Recently helped a few customers to deal with crawler attacks, found that many people thought on the high defense CDN on everything is fine, the results were crawled to doubt life. An e-commerce station was even crawled through the price database, competitors directly take the data to do dynamic pricing, the boss almost put the technical team sacrificed to heaven.
High-defense CDN can indeed carry DDoS, but against the crawler this thing must be used skillfully. I tested and found that simply by IP flow restriction can not prevent advanced crawlers - people can just get a proxy pool to break your rules. The real effective strategy, from the UA identification and frequency limitations of the combination of fist.
UA recognition is not simply matching keywords
Many teams configure their UA rules to only block requests that clearly say ”Python” or ”curl”. Nowadays, the most advanced crawlers are able to fake UA, such as pretending to be a major browser:
Can you tell if it's a real person or a crawler just by looking at this? I did tests on CDN5 last year, and the percentage of crawler requests that spoofed UA was as high as 83%. so the key has to be the behavioral profile - a normal person wouldn't use Chrome's UA and yet request the API interface 10 times per second.
Frequency limits to play dynamic strategy
Setting a rigid ”5 requests per second” rule can hurt normal users.
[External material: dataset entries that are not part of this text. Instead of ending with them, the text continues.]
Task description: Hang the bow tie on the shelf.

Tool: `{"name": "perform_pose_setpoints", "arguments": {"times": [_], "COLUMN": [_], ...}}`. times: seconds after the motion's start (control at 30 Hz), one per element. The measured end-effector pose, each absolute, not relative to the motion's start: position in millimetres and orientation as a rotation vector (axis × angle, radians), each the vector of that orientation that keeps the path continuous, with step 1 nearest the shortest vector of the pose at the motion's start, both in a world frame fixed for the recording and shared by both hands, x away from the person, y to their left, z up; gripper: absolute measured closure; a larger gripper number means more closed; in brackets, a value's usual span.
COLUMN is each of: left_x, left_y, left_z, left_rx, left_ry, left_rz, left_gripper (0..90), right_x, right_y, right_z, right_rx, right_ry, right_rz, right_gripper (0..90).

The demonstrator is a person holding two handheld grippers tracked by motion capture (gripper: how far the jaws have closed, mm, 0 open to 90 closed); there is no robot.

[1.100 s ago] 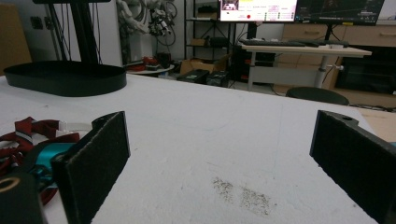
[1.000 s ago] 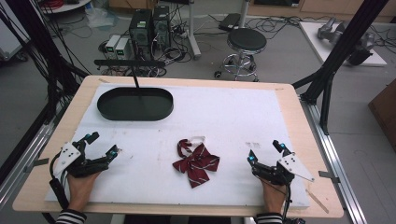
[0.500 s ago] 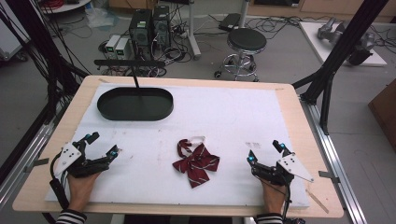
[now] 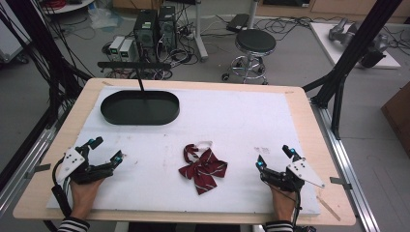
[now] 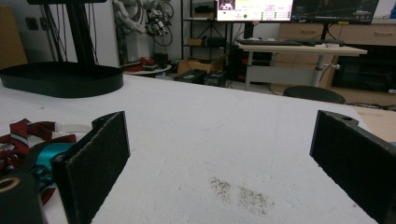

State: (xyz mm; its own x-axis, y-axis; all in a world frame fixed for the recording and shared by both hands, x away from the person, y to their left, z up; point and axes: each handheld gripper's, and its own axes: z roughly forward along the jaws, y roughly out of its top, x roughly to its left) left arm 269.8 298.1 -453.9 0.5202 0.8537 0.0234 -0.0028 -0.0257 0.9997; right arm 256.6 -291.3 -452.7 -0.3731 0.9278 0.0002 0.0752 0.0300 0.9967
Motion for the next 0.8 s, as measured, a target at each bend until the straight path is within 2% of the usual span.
{"name": "perform_pose_setpoints", "arguments": {"times": [0.27,0.8], "left_x": [270,270], "left_y": [298,298], "left_z": [-454,-454], "left_rx": [1.443,1.45], "left_ry": [0.79,0.787], "left_rz": [0.811,0.819], "left_gripper": [12.7,12.7], "right_x": [266,284], "right_y": [-287,-265], "right_z": [-447,-404], "right_rx": [1.1,1.073], "right_ry": [1.655,1.756], "right_rz": [1.373,1.382], "right_gripper": [3.9,3.7]}}
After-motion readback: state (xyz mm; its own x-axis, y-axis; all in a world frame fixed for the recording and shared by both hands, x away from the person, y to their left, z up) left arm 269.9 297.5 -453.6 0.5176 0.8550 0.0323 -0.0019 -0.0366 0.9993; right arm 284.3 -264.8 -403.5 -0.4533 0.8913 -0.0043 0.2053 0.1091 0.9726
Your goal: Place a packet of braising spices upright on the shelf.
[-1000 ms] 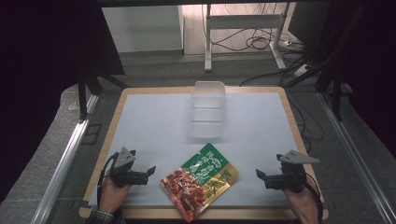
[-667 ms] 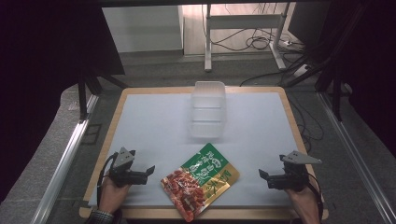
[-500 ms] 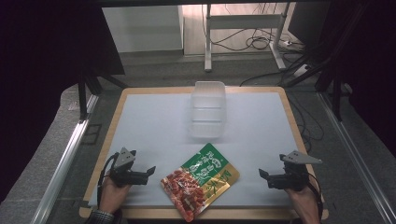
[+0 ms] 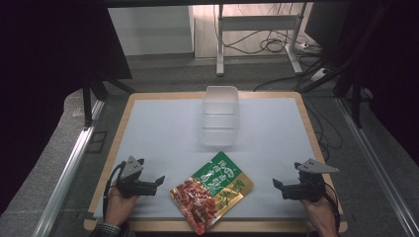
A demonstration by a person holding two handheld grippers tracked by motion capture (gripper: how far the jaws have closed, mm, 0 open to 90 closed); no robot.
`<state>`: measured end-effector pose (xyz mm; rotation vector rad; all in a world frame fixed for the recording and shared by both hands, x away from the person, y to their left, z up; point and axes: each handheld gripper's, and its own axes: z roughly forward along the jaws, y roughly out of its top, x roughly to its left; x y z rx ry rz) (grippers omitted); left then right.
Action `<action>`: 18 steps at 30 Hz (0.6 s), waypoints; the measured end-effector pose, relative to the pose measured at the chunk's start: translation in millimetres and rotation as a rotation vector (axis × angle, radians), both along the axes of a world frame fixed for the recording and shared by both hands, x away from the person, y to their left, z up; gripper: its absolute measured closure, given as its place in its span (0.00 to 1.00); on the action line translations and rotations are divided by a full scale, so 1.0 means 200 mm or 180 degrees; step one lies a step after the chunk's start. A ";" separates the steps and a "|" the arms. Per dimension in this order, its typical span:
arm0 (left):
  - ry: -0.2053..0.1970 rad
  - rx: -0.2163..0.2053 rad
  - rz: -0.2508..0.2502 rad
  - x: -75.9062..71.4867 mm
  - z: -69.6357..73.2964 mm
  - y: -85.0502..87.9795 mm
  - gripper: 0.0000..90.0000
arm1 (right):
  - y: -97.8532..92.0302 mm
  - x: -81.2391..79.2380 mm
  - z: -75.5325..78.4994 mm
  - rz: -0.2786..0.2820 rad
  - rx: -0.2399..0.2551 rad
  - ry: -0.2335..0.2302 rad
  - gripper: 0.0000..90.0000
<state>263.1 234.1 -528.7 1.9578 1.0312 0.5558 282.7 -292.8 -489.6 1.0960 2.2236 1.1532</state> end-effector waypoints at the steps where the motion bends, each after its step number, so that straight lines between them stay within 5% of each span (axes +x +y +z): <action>1: -0.0013 -0.0031 -0.0013 0.00 0.00 0.00 0.01 | 0.00 0.00 0.00 0.0000 0.0000 0.0000 0.00; 18: -0.0014 -0.0003 -0.0096 -0.01 0.01 -0.03 0.00 | 0.05 0.01 0.00 0.0103 0.0099 0.0017 0.00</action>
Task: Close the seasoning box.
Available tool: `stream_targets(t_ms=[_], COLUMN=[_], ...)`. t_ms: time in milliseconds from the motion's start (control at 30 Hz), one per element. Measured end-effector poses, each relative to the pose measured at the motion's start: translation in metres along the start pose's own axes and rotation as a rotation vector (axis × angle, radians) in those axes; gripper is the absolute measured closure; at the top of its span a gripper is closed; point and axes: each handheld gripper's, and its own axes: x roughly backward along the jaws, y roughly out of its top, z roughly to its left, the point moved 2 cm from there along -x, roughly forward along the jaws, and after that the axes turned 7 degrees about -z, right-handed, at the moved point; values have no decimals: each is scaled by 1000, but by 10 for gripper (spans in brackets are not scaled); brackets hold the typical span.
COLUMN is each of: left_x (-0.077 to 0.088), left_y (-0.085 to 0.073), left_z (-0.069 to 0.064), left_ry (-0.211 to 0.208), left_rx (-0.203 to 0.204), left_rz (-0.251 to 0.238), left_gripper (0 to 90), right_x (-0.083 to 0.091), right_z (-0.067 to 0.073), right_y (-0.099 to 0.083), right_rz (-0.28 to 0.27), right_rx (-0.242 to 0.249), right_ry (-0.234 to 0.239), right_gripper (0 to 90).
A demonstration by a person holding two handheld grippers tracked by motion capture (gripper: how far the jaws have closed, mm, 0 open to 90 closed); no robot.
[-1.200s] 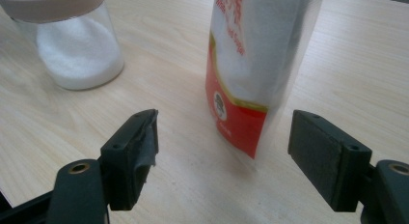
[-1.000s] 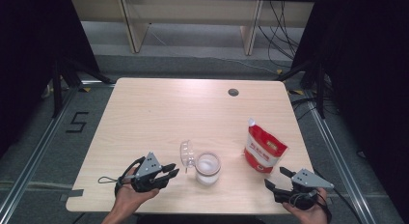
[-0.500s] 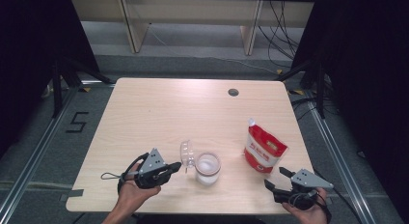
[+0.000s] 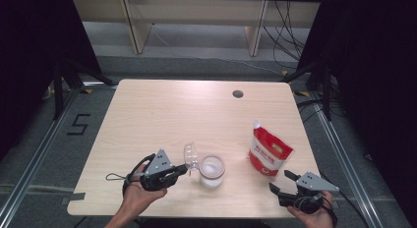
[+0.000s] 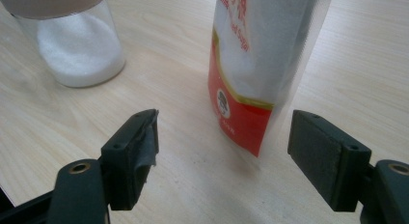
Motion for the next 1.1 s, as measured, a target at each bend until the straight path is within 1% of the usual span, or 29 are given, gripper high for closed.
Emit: stream_targets(t_ms=[33, 67, 100, 133, 267, 367, 433, 533, 633, 667, 700, 733, 767, 800, 867, 933, 1000, 1033, 1100], left_x=[0, 0, 0, 0, -1, -1, -1, -2, -2, -2, -3, -3, -3, -4, -4, -4, -7, -7, -8], left_y=[0, 0, 0, 0, 1, 1, 2, 3, 3, 3, 3, 3, 3, 3, 4, 4, 4, 4, 4], left_z=[0, 0, 1, 1, 2, 1, 2, 0, 0, -1, -1, -2, -2, -3, -2, -3, -4, -5, -6], left_ry=[-2, -3, -1, 2, -1, -2, -5, 1, -6, -2, -11, -5, -8, -9, -14, -8, -21, -18, -21], left_rx=[-4, -2, -5, 0, -8, -1, -17, -20, -28, -18, -20, -16, -20, -14, -22, -25, -24, -36, -29], left_rz=[0, 1, 3, 4, -1, -2, -3, -6, -1, 0, -3, -2, -2, -8, -3, 6, 1, 9, 5], left_gripper=[895, 895, 895, 895, 895, 894, 894, 895, 894, 894, 894, 894, 894, 894, 894, 893, 893, 891, 890], right_x=[0, 1, 1, 0, 0, 1, 0, 0, 0, 0, 0, 0, 0, 0, 0, 0, 0, 0, 0], right_z=[0, 3, 3, 1, 1, 1, 1, 0, 1, 1, 1, 1, 1, 1, 0, 1, 1, 1, 1], right_y=[0, 0, 0, 0, 0, 0, 0, 0, 0, 0, 0, 0, 0, 0, 0, 0, 0, 0, 0], right_rz=[0, 10, 10, 10, 9, 16, 10, 6, 5, 5, 5, 5, 5, 5, 6, 8, 5, 7, 7], right_rx=[1, -26, -26, -5, -5, 1, -6, 12, 13, 13, 12, 8, 13, 11, 12, 1, 11, 9, 8], right_ry=[0, 3, 3, 1, 2, 5, 2, 4, 6, 6, 6, 11, 6, 8, 11, 7, 13, 10, 10], right_gripper=[272, 274, 274, 274, 274, 274, 274, 274, 274, 274, 274, 274, 274, 274, 274, 274, 275, 274, 274])
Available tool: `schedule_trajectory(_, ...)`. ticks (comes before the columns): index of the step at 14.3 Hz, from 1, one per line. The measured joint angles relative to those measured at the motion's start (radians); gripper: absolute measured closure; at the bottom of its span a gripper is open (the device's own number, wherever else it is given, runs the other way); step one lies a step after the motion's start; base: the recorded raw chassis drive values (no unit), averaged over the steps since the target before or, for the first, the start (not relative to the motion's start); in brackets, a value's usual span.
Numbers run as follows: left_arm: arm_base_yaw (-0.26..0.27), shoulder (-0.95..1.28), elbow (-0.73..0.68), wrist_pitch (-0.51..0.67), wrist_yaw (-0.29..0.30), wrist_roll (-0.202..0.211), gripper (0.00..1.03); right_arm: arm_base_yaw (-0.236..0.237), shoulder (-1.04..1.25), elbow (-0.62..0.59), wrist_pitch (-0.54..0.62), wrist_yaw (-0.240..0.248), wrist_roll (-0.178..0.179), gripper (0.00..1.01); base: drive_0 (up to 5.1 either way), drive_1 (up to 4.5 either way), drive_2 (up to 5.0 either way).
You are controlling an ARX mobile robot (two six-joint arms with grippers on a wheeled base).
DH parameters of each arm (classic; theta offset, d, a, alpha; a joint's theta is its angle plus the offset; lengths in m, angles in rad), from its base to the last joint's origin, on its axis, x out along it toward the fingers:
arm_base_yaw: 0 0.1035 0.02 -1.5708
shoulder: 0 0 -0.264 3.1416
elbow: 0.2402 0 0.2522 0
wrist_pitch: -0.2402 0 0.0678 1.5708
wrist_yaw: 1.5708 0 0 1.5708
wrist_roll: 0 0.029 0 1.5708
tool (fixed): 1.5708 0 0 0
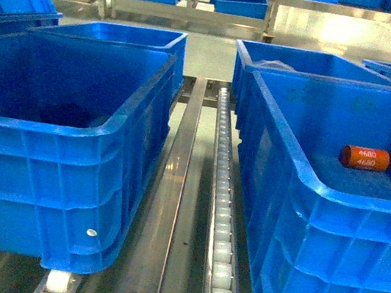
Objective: Sort blue parts and orange caps into right shelf containers
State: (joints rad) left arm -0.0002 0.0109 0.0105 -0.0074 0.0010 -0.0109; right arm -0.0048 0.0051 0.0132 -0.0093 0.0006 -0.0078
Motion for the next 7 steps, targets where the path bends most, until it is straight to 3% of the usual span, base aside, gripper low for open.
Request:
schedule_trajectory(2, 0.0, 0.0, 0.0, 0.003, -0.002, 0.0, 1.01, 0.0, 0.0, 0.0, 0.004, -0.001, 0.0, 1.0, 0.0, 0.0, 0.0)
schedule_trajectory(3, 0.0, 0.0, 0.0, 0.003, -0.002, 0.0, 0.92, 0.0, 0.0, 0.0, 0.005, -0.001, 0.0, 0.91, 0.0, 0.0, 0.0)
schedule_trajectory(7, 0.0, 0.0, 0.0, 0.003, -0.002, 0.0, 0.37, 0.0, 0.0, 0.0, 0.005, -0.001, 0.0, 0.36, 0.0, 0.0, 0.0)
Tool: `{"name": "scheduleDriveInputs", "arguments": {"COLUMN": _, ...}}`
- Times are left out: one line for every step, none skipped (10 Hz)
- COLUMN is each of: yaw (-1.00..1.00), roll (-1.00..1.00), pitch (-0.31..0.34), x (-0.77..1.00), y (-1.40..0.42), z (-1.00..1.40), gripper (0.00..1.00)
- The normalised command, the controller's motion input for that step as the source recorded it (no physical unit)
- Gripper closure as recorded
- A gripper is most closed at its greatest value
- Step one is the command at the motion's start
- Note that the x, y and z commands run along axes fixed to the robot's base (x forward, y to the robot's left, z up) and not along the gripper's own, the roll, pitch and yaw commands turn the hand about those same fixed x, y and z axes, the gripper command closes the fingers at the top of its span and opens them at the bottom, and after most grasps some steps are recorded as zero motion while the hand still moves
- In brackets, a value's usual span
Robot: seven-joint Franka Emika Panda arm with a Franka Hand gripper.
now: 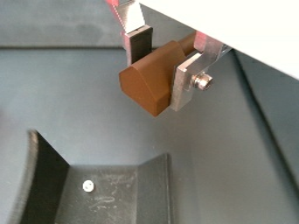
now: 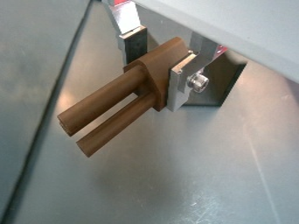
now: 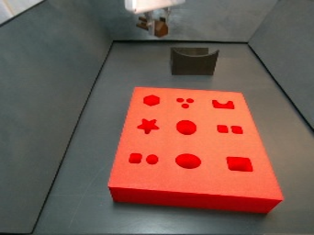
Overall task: Pick up the 3 prong object. Move up. Place the 3 prong object on the fixture. Regrasp the 3 prong object. Move to above the board. Insert the 3 prong object.
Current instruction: Place the 3 prong object on the fixture.
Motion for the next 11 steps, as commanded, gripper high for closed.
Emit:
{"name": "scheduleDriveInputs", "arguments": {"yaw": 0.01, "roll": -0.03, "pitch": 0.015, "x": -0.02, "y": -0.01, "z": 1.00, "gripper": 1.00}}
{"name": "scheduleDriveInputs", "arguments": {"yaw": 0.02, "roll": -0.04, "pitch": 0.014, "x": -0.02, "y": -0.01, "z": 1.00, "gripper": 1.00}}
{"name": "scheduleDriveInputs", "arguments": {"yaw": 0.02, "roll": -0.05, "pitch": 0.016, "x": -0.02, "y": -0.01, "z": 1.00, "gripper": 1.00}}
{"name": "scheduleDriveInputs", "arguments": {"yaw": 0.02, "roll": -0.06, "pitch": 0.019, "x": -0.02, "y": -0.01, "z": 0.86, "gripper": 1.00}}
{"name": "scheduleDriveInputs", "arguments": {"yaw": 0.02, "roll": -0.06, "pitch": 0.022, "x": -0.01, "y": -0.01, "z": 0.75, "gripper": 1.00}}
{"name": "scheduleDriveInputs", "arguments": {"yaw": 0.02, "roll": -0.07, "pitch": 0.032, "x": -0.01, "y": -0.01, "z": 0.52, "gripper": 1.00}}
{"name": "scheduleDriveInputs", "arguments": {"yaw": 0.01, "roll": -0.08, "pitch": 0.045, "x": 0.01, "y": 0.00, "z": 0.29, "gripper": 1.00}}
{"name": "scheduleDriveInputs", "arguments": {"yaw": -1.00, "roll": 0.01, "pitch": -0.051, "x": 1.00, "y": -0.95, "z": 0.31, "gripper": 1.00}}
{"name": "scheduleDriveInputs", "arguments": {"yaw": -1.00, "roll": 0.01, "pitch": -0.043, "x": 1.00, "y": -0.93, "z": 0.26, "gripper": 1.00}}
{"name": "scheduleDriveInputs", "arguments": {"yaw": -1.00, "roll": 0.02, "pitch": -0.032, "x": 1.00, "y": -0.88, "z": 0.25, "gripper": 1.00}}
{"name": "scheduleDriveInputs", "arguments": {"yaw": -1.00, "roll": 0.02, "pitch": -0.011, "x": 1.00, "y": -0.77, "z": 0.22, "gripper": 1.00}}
Especially when there are promotional activities, the frequency of real user visits will also soar. I have practiced the dynamic frequency algorithm on the nodes of 08Host:
This configuration helped a news site reduce its false positives by 921 TP3T, while the crawler interception rate increased by 371 TP3T.
UA fingerprinting library in the real world has to be continuously updated!
Crawler frameworks are now learning to rotate UA, but each framework still has a fingerprint signature. For example, Puppeteer default with the HeadlessChrome word, although nowadays advanced crawlers will deliberately remove this mark, but through the JavaScript execution characteristics can still be detected.
The detection rule base I maintain on the CDN07 platform contains 1700+ fingerprints, with a few recent additions including:
These rules look simple, but in reality there are blood and tears lessons behind each of them. One customer was fooled by a crawler using an old browser UA to get past the rules, and in the end it was only by detecting the browser characteristics that the interception was successful.
Frequency limits should be designed in layers
Don't use the same set of frequency rules for all interfaces. The login interface has a completely different risk level than the product detail page, and I usually do three levels of frequency limits for my clients:
Static resources are relaxed to 50r/s, the API is strictly controlled to 10r/s, and the login interface must be limited to 3r/s or less. Particularly important is to protect the CAPTCHA interface - many crawlers will violently refresh the CAPTCHA, this must be limited to 1r/10s.
Example configuration on CDN5:
Never trust a UA whitelist.
Some programs suggest only releasing common browser UA's, and something is definitely going to happen with this one-size-fits-all approach. So many legitimate crawlers (search engines, price comparison sites) need special treatment these days. I've seen one site block Googlebot, and as a result natural traffic plummeted 40%.
The right thing to do is to verify the authenticity of well-known crawlers. For example, Googlebot provides a verification method:
Others like Bingbot have similar validation mechanisms, and this part must be configured manually and cannot rely on the CDN's default rules.
Browser signature verification is the ultimate weapon
Advanced crawlers are now perfectly capable of faking UA and IP, and in the end it's up to the browser fingerprinting to recognize it. Browser environment characteristics are detected through JavaScript challenges, such as checking if navigator.plugins is complete, if the WebGL renderer matches, and so on.
On CDN07 it can be configured like this:
This solution has been tested to block 99.9% headless browsers, but be aware of the impact on SEO, it is best to whitelist known search engine crawlers.
Don't forget to monitor and iterate
Crawler technology is constantly evolving, and rules that worked last month may not work this month. A monitoring system must be in place to keep an eye on these metrics:
Exception request ratio, CAPTCHA trigger rate, request frequency distribution by interface. I usually do real-time Kanban on Grafana and adjust the rules immediately when I find anomalies.
Recently found a new crawler began to simulate the mouse trajectory, the next time to talk about how to use behavioral biometrics to defend. These days, even the CDN have to ”defense teammates” - some crawlers even disguised as the CDN's own monitoring robot!
Truly effective protection is always a multi-layer combination of strategies: UA detection to sift out low-end crawlers, frequency restrictions to prevent intermediate attacks, and browser authentication to take out advanced players. Finally, leave an escape route - in case a real user is blocked by mistake, at least give people a channel to complain.